--- To do ---
Copies of all lines that contain "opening" are needed; take them from the data below.

#### Source material

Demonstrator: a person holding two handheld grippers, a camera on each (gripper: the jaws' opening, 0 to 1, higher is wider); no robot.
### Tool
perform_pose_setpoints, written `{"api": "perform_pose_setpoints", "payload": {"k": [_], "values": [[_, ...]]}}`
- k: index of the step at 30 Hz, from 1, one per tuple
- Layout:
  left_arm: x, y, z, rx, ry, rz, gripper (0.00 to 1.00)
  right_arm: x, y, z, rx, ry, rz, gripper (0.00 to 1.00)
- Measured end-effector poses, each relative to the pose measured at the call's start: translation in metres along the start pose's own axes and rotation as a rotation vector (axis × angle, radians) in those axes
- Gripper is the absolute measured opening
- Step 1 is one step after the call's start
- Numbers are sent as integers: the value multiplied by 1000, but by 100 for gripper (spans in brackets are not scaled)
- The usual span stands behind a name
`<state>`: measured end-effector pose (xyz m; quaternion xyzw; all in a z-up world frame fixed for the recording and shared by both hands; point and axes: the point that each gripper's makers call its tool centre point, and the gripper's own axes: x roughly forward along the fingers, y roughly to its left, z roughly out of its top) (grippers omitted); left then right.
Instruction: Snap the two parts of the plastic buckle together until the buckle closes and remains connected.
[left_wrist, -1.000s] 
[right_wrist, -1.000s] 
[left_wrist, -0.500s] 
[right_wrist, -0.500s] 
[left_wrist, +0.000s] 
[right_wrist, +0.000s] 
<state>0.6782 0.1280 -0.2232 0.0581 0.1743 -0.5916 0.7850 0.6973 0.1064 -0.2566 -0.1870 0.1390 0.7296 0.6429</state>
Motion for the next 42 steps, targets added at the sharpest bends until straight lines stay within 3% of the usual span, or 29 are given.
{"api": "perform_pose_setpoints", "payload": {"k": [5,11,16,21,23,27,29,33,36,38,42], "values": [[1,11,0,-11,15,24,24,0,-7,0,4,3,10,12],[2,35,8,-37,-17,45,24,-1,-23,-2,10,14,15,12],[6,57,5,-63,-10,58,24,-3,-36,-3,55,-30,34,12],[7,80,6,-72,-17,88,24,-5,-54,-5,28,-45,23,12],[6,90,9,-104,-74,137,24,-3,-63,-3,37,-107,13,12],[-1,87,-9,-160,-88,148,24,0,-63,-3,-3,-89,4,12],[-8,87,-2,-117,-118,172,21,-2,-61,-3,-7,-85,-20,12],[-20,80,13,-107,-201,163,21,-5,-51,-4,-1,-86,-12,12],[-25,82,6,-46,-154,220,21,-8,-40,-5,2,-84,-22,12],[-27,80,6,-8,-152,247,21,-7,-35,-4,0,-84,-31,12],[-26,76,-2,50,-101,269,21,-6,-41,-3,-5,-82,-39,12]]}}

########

--- Solved problem ---
Demonstrator: a person holding two handheld grippers, a camera on each (gripper: the jaws' opening, 0 to 1, higher is wider); no robot.
- Gripper is the absolute measured opening

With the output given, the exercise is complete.